TASK TO CARRY OUT.
An exact restatement of the data below, with the pictures removed, is the required answer.

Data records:
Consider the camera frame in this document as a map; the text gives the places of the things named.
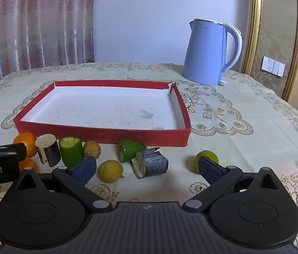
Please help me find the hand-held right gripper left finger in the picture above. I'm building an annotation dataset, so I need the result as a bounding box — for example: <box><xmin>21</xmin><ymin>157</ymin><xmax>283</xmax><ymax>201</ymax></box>
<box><xmin>13</xmin><ymin>157</ymin><xmax>113</xmax><ymax>213</ymax></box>

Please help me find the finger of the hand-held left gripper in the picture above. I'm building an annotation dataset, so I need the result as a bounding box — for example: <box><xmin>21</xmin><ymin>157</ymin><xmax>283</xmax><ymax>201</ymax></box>
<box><xmin>0</xmin><ymin>143</ymin><xmax>27</xmax><ymax>162</ymax></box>

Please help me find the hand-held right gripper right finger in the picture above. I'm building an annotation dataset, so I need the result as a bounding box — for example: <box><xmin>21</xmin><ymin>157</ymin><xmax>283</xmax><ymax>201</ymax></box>
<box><xmin>182</xmin><ymin>156</ymin><xmax>284</xmax><ymax>213</ymax></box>

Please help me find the orange tangerine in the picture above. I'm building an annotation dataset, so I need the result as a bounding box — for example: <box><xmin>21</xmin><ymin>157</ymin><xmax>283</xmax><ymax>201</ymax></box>
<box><xmin>13</xmin><ymin>132</ymin><xmax>38</xmax><ymax>159</ymax></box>
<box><xmin>19</xmin><ymin>158</ymin><xmax>39</xmax><ymax>174</ymax></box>

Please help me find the large green tomato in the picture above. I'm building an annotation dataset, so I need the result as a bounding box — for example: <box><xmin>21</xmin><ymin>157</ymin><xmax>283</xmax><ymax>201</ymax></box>
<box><xmin>194</xmin><ymin>150</ymin><xmax>219</xmax><ymax>174</ymax></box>

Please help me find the small yellow lemon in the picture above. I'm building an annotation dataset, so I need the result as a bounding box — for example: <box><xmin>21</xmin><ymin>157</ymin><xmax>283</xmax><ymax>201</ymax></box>
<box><xmin>83</xmin><ymin>141</ymin><xmax>101</xmax><ymax>159</ymax></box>
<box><xmin>98</xmin><ymin>160</ymin><xmax>124</xmax><ymax>184</ymax></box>

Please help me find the cut green cucumber cylinder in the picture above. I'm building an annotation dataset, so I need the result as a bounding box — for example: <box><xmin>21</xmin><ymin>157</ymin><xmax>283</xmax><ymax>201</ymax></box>
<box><xmin>59</xmin><ymin>136</ymin><xmax>85</xmax><ymax>168</ymax></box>

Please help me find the eggplant piece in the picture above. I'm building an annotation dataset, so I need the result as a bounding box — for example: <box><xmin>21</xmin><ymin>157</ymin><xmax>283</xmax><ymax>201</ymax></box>
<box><xmin>35</xmin><ymin>134</ymin><xmax>62</xmax><ymax>168</ymax></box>
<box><xmin>131</xmin><ymin>148</ymin><xmax>169</xmax><ymax>179</ymax></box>

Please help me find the shallow red cardboard box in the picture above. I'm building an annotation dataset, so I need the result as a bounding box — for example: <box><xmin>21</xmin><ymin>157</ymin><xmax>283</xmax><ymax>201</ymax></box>
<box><xmin>13</xmin><ymin>79</ymin><xmax>192</xmax><ymax>147</ymax></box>

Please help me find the green cucumber end piece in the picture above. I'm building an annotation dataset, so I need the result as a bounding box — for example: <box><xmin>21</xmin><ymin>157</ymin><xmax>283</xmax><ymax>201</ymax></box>
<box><xmin>117</xmin><ymin>139</ymin><xmax>147</xmax><ymax>163</ymax></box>

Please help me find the light blue electric kettle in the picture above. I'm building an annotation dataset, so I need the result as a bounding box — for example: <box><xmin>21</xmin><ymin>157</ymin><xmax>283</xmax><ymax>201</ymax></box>
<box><xmin>182</xmin><ymin>18</ymin><xmax>243</xmax><ymax>86</ymax></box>

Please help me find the pink floral curtain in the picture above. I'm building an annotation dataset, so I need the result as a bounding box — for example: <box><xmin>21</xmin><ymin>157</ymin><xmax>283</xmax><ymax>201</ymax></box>
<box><xmin>0</xmin><ymin>0</ymin><xmax>96</xmax><ymax>92</ymax></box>

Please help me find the white wall light switch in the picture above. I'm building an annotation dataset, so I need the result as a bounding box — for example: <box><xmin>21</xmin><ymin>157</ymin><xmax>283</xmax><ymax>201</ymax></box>
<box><xmin>261</xmin><ymin>55</ymin><xmax>285</xmax><ymax>78</ymax></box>

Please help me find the gold wall moulding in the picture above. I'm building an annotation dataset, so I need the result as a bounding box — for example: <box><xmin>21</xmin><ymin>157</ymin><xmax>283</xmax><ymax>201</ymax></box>
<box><xmin>241</xmin><ymin>0</ymin><xmax>264</xmax><ymax>75</ymax></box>
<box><xmin>281</xmin><ymin>0</ymin><xmax>298</xmax><ymax>102</ymax></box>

TASK ANSWER.
Consider the camera frame in this document as a map; the text gives the places of the things named.
Please help me find the hand-held right gripper left finger in the picture above. I'm building an annotation dataset, so I need the result as a bounding box — for example: <box><xmin>21</xmin><ymin>157</ymin><xmax>283</xmax><ymax>201</ymax></box>
<box><xmin>13</xmin><ymin>157</ymin><xmax>113</xmax><ymax>213</ymax></box>

Please help me find the finger of the hand-held left gripper in the picture above. I'm building an annotation dataset, so I need the result as a bounding box — for example: <box><xmin>21</xmin><ymin>157</ymin><xmax>283</xmax><ymax>201</ymax></box>
<box><xmin>0</xmin><ymin>143</ymin><xmax>27</xmax><ymax>162</ymax></box>

Please help me find the hand-held right gripper right finger in the picture above. I'm building an annotation dataset, so I need the result as a bounding box — for example: <box><xmin>21</xmin><ymin>157</ymin><xmax>283</xmax><ymax>201</ymax></box>
<box><xmin>182</xmin><ymin>156</ymin><xmax>284</xmax><ymax>213</ymax></box>

Please help me find the orange tangerine in the picture above. I'm building an annotation dataset, so I need the result as a bounding box — for example: <box><xmin>21</xmin><ymin>157</ymin><xmax>283</xmax><ymax>201</ymax></box>
<box><xmin>13</xmin><ymin>132</ymin><xmax>38</xmax><ymax>159</ymax></box>
<box><xmin>19</xmin><ymin>158</ymin><xmax>39</xmax><ymax>174</ymax></box>

Please help me find the large green tomato in the picture above. I'm building an annotation dataset, so I need the result as a bounding box — for example: <box><xmin>21</xmin><ymin>157</ymin><xmax>283</xmax><ymax>201</ymax></box>
<box><xmin>194</xmin><ymin>150</ymin><xmax>219</xmax><ymax>174</ymax></box>

Please help me find the small yellow lemon in the picture above. I'm building an annotation dataset, so I need the result as a bounding box — for example: <box><xmin>21</xmin><ymin>157</ymin><xmax>283</xmax><ymax>201</ymax></box>
<box><xmin>83</xmin><ymin>141</ymin><xmax>101</xmax><ymax>159</ymax></box>
<box><xmin>98</xmin><ymin>160</ymin><xmax>124</xmax><ymax>184</ymax></box>

Please help me find the cut green cucumber cylinder in the picture above. I'm building an annotation dataset, so I need the result as a bounding box — for example: <box><xmin>21</xmin><ymin>157</ymin><xmax>283</xmax><ymax>201</ymax></box>
<box><xmin>59</xmin><ymin>136</ymin><xmax>85</xmax><ymax>168</ymax></box>

Please help me find the eggplant piece in the picture above. I'm building an annotation dataset, so I need the result as a bounding box — for example: <box><xmin>21</xmin><ymin>157</ymin><xmax>283</xmax><ymax>201</ymax></box>
<box><xmin>35</xmin><ymin>134</ymin><xmax>62</xmax><ymax>168</ymax></box>
<box><xmin>131</xmin><ymin>148</ymin><xmax>169</xmax><ymax>179</ymax></box>

Please help me find the shallow red cardboard box in the picture above. I'm building an annotation dataset, so I need the result as a bounding box — for example: <box><xmin>21</xmin><ymin>157</ymin><xmax>283</xmax><ymax>201</ymax></box>
<box><xmin>13</xmin><ymin>79</ymin><xmax>192</xmax><ymax>147</ymax></box>

Please help me find the green cucumber end piece in the picture above. I'm building an annotation dataset, so I need the result as a bounding box — for example: <box><xmin>21</xmin><ymin>157</ymin><xmax>283</xmax><ymax>201</ymax></box>
<box><xmin>117</xmin><ymin>139</ymin><xmax>147</xmax><ymax>163</ymax></box>

Please help me find the light blue electric kettle in the picture above. I'm building an annotation dataset, so I need the result as a bounding box — for example: <box><xmin>21</xmin><ymin>157</ymin><xmax>283</xmax><ymax>201</ymax></box>
<box><xmin>182</xmin><ymin>18</ymin><xmax>243</xmax><ymax>86</ymax></box>

Please help me find the pink floral curtain in the picture above. I'm building an annotation dataset, so I need the result as a bounding box — for example: <box><xmin>21</xmin><ymin>157</ymin><xmax>283</xmax><ymax>201</ymax></box>
<box><xmin>0</xmin><ymin>0</ymin><xmax>96</xmax><ymax>92</ymax></box>

Please help me find the white wall light switch in the picture above. I'm building an annotation dataset, so I need the result as a bounding box — for example: <box><xmin>21</xmin><ymin>157</ymin><xmax>283</xmax><ymax>201</ymax></box>
<box><xmin>261</xmin><ymin>55</ymin><xmax>285</xmax><ymax>78</ymax></box>

Please help me find the gold wall moulding in the picture above. I'm building an annotation dataset, so I need the result as a bounding box — for example: <box><xmin>21</xmin><ymin>157</ymin><xmax>283</xmax><ymax>201</ymax></box>
<box><xmin>241</xmin><ymin>0</ymin><xmax>264</xmax><ymax>75</ymax></box>
<box><xmin>281</xmin><ymin>0</ymin><xmax>298</xmax><ymax>102</ymax></box>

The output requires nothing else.